Mutuo examined me for a moment as if I were the results of an experiment he didn’t quite understand, then nodded. “I see,” he said, as if he understood. Maybe his comparison of us wasn’t as far off as I’d thought. “Well, that’ll make things easy, then. See if you can set up a meeting with her and go over that practice exam a few times. I think it’d really help her out if it came from you.”
He made it sound as easy as asking about the time of day. Miki and I may not have been close, but I knew it wouldn’t be that simple. Every time I’d offered to lend her help, she shrugged me off. She’d clammed up at the mere mention of her science notes. As soon as she saw me looking at them she hid her book.
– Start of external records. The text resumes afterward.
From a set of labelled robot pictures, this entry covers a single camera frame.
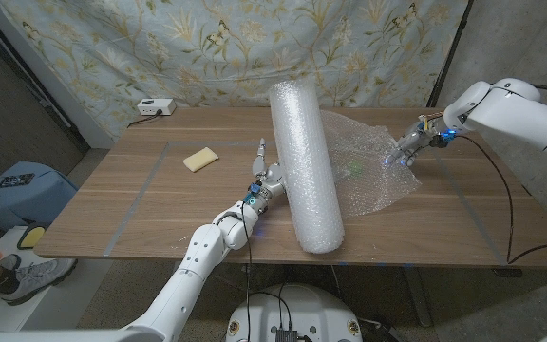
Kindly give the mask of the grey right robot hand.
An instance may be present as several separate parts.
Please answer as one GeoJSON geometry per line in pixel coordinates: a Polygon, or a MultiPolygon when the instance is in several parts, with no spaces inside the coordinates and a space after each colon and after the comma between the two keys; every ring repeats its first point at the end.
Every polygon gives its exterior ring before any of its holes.
{"type": "Polygon", "coordinates": [[[411,125],[404,135],[395,143],[385,164],[399,162],[411,166],[418,154],[428,147],[446,147],[443,133],[448,129],[442,115],[422,115],[418,122],[411,125]]]}

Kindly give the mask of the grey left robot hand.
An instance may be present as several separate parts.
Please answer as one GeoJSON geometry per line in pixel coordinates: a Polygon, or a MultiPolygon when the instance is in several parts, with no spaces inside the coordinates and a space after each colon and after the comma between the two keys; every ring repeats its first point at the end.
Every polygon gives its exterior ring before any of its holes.
{"type": "Polygon", "coordinates": [[[265,162],[266,141],[261,138],[252,165],[252,173],[255,182],[248,187],[247,195],[243,202],[250,206],[259,215],[268,210],[269,202],[286,193],[284,176],[278,162],[266,165],[265,162]]]}
I might have been unable to say no to Mutuo, but Miki could surely say no to me. Somehow that scared me more than letting Mutuo down. “What exactly was her score on the exam?”
“I can’t tell you that,” Mutuo said, shuffling the papers. He put them back into his folder. “Student privacy and all. You’ll have to ask her yourself.”
“You already told me she failed. What’s the difference between that and showing me her exam?”
Smiling, Mutuo shook his head. “I never told you she failed,” he said. He looked like a game show host who was always one step ahead of the contestant, and relished it. “I just told you she might be looking for a tutor. You assumed the rest.”
I was pretty sure he’d already told me more than he was supposed to. It was for a greater good though, right? At least, I was sure that’s what he thought. Whether he was right to do so or not, I couldn’t argue that he didn’t care about his students. I couldn’t think of any teacher I’d had before coming to Yamaku who would have done the same. Would I have gone that far? “So you want me to set all of this up myself?”
“Yes. I’ll think she’ll take to the idea better if you don’t mention that it was mine.”
“Where am I supposed to start?”
“You’ll figure something out,” he said. “You are my rising star.”
Our meeting went on for another fifteen minutes. With the Miki business out of the way, he went back to talking science. He even gave me a book to read, and suggested that we start a science club. I couldn’t say no. I left with a club membership, A Brief History of Time, and a mission.
My mind wasn’t on any of them. It was on the stars, and the imaginary lines I’d drawn into the ceiling. I’d done that myself. It took the meeting with Mutuo for me to realize that I hadn’t done anything on my own since. Whether it was helping with the class booth, running with Emi, or tutoring Miki, just about everything I’d done since charting those constellations had been at somebody else’s prodding.
It was overcast when I walked outside. There wouldn’t be any stars that night.